PRAGUE (Reuters) – A Prague district court has ruled that a number of Czech owners of Skoda and Volkswagen cars qualify for 533 million crowns (£18.53 million) in compensation linked to VW’s diesel emissions scandal, the ruling seen by Reuters said.
The suit was filed by Safe Diesel on behalf of 2,435 people, the ruling, which was shown to Reuters by Safe Diesel, said. Safe Diesel was set up to take on the case for the claimants.
The decision, ordering Volkswagen to pay the full amount, is open to appeal but only on procedural grounds.
Volkswagen had no immediate comment.
The Prague district court spokesman was also not immediately available to comment.
“It is a breakthrough in the European branch of the affair,” Safe Diesel’s lawyer Frantisek Honsa said in a company statement. “We managed to push through the same compensation as in the United States.”
Volkswagen admitted in September 2015 that it had cheated U.S. diesel emissions tests. The company has paid out more than 27 billion euros (£24 billion) in penalties for using illegal software to disguise excessive levels of pollution from its diesel cars, triggering a global regulatory clampdown.
The Prague ruling, dated March 22 but not previously released, said the compensation demand was upheld without a court hearing because Skoda parent Volkswagen failed to deliver any objections to the demands by a deadline set by the court.
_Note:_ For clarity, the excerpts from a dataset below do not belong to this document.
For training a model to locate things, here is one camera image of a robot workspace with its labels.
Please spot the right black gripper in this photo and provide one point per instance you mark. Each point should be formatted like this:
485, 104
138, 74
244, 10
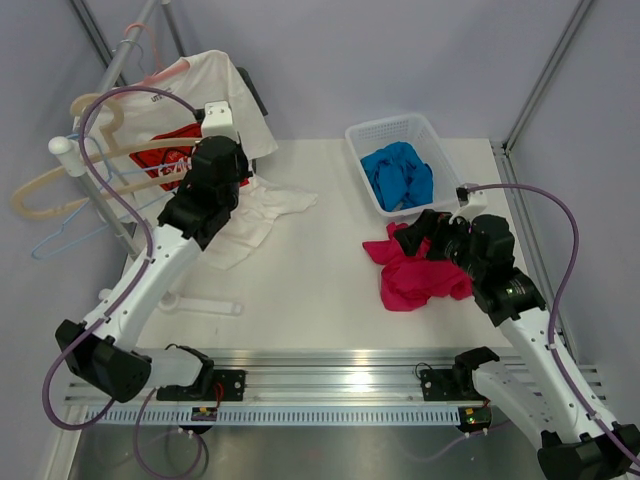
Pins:
430, 222

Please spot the pink magenta t shirt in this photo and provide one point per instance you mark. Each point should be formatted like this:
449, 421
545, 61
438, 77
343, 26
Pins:
410, 282

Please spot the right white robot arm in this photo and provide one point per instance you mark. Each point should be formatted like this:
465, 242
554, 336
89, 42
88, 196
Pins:
574, 434

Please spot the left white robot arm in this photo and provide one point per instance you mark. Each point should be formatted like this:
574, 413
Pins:
102, 349

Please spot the dark grey t shirt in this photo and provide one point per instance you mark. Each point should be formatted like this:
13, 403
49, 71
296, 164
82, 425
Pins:
253, 90

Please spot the white coca cola t shirt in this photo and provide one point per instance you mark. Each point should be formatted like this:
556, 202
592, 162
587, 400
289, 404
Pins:
151, 116

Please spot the blue cloth in basket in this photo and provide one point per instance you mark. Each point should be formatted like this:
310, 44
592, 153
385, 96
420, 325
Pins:
398, 177

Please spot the white plastic basket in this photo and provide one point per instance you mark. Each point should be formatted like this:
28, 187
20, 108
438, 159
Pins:
365, 138

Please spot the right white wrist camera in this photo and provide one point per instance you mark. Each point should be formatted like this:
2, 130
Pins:
472, 202

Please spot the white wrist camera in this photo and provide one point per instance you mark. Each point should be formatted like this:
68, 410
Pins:
218, 121
472, 202

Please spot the white slotted cable duct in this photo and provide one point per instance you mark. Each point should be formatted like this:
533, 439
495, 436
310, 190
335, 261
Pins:
285, 416

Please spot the aluminium mounting rail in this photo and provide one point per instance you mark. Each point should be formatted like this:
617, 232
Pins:
338, 376

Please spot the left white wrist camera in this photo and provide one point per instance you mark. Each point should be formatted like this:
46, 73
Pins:
218, 121

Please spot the pink wire hanger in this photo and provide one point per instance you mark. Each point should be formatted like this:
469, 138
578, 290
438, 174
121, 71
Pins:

Skoda Auto was also part of the suit although it did provide its position and that part of the case has not been ruled upon, the ruling said.
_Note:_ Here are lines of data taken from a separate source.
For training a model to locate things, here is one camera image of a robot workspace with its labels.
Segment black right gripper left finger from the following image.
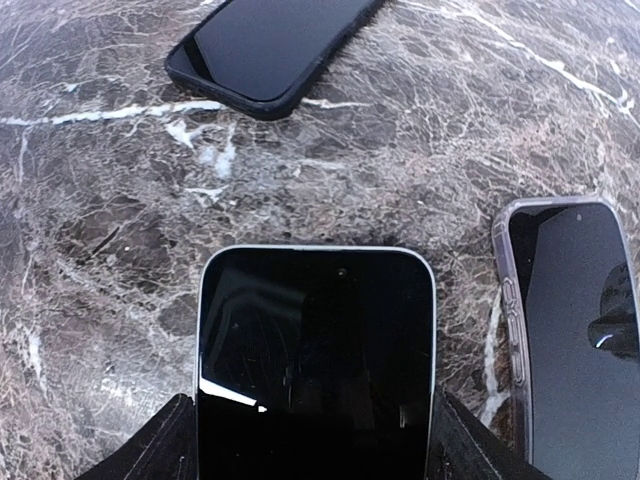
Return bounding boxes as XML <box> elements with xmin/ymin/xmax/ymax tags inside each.
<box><xmin>77</xmin><ymin>393</ymin><xmax>197</xmax><ymax>480</ymax></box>

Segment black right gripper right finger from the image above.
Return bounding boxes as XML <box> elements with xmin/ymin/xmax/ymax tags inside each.
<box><xmin>428</xmin><ymin>389</ymin><xmax>549</xmax><ymax>480</ymax></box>

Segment silver smartphone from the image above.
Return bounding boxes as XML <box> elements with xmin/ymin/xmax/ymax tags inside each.
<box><xmin>194</xmin><ymin>245</ymin><xmax>436</xmax><ymax>479</ymax></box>

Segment clear phone case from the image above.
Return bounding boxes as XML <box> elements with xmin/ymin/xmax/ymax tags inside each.
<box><xmin>490</xmin><ymin>197</ymin><xmax>640</xmax><ymax>480</ymax></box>

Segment black phone case with ring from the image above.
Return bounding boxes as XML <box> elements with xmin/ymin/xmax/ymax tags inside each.
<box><xmin>164</xmin><ymin>0</ymin><xmax>389</xmax><ymax>121</ymax></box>

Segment black smartphone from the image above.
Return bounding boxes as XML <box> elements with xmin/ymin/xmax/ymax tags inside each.
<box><xmin>182</xmin><ymin>0</ymin><xmax>379</xmax><ymax>104</ymax></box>

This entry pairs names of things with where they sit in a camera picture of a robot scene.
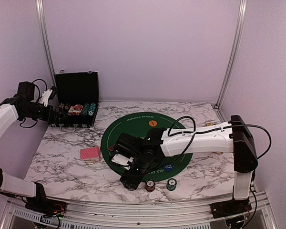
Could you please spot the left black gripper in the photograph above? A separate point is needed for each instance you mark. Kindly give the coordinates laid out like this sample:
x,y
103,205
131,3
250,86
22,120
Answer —
x,y
54,119

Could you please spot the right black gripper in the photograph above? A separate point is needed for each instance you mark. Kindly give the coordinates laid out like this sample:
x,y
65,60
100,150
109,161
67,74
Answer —
x,y
128,180

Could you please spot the blue small blind button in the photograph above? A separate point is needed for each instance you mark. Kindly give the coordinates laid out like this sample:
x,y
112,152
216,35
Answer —
x,y
168,168

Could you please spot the orange big blind button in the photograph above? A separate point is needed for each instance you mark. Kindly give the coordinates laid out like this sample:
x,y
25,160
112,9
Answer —
x,y
152,123

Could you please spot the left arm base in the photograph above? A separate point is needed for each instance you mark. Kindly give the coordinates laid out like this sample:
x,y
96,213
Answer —
x,y
40,203

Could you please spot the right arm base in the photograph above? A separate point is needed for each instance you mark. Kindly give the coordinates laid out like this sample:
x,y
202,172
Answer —
x,y
230,207

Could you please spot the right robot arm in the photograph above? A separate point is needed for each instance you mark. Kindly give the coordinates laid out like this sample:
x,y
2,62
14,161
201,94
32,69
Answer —
x,y
202,157

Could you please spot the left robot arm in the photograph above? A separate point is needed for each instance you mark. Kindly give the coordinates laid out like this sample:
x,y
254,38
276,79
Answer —
x,y
17,109

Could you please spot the boxed playing card deck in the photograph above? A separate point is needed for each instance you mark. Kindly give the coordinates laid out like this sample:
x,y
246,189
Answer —
x,y
71,112

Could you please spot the black poker chip case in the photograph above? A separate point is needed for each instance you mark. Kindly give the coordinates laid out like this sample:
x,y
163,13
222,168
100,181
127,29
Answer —
x,y
78,88

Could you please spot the dark green chip row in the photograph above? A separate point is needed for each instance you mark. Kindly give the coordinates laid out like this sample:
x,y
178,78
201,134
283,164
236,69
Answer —
x,y
85,109

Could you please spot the teal 50 chip row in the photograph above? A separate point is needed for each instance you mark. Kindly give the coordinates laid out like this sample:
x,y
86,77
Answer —
x,y
91,109

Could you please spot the black red triangle marker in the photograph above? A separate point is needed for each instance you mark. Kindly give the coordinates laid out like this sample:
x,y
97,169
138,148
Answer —
x,y
111,149

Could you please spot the teal chip stack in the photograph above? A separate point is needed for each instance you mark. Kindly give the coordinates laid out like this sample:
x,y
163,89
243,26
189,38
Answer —
x,y
171,184

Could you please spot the round green poker mat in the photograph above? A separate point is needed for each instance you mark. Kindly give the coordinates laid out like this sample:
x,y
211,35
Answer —
x,y
147,145

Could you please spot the red back card deck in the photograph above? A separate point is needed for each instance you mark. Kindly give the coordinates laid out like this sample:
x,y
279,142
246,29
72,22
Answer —
x,y
91,154

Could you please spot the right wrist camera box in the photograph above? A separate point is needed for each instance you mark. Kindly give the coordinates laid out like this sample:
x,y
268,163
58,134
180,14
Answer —
x,y
126,149

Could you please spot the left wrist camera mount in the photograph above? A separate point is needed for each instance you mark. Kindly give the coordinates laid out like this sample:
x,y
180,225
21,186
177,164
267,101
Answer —
x,y
47,95

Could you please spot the aluminium front rail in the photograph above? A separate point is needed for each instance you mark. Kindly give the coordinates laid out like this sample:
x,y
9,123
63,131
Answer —
x,y
191,214

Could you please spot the left aluminium frame post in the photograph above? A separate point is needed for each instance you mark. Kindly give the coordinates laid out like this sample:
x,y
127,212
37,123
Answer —
x,y
45,40

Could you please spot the aluminium frame post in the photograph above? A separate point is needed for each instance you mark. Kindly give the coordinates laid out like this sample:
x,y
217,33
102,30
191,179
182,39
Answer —
x,y
45,40
234,50

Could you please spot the right aluminium frame post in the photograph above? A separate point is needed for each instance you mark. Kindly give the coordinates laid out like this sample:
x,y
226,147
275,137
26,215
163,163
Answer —
x,y
234,50

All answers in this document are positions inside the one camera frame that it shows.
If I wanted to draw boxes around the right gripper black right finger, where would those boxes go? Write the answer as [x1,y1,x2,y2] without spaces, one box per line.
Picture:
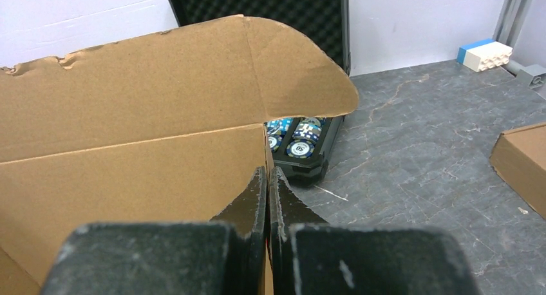
[268,168,480,294]

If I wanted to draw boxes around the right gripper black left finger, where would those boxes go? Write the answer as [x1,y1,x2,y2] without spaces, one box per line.
[41,167,267,294]

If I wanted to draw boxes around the cardboard box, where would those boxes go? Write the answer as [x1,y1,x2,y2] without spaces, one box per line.
[489,122,545,218]
[1,15,359,294]

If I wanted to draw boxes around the folded closed cardboard box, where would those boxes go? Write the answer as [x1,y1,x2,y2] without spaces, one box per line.
[489,122,545,218]

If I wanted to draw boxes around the black poker chip case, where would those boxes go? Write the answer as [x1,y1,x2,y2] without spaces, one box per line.
[169,0,351,187]

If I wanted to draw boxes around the blue white toy block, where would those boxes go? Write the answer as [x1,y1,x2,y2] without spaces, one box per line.
[457,39,513,72]

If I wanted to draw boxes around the grey small block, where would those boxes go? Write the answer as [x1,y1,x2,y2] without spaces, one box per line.
[504,61,545,90]

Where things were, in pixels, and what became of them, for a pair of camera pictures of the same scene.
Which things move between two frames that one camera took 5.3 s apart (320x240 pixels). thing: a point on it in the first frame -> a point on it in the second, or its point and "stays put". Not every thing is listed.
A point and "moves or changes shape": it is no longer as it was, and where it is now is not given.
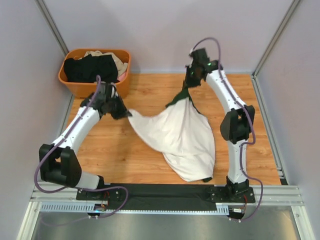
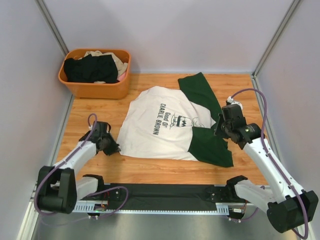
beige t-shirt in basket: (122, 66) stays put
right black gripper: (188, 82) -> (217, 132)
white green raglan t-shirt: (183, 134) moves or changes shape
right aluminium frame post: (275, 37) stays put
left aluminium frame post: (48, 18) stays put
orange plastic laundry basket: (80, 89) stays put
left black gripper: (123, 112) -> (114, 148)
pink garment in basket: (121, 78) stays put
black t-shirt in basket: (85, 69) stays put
Officials at Skoda Auto, the Czech brand of VW, did not respond to a request for comment.
Safe Diesel said that it has been collecting demands from more owners of the affected cars. The ruling only covered the initial 2,435 claimants, but the firm said more than 7,000 people have made claims so far.
Safe Diesel said there were 165,000 cars affected by the emissions scandal in the Czech Republic.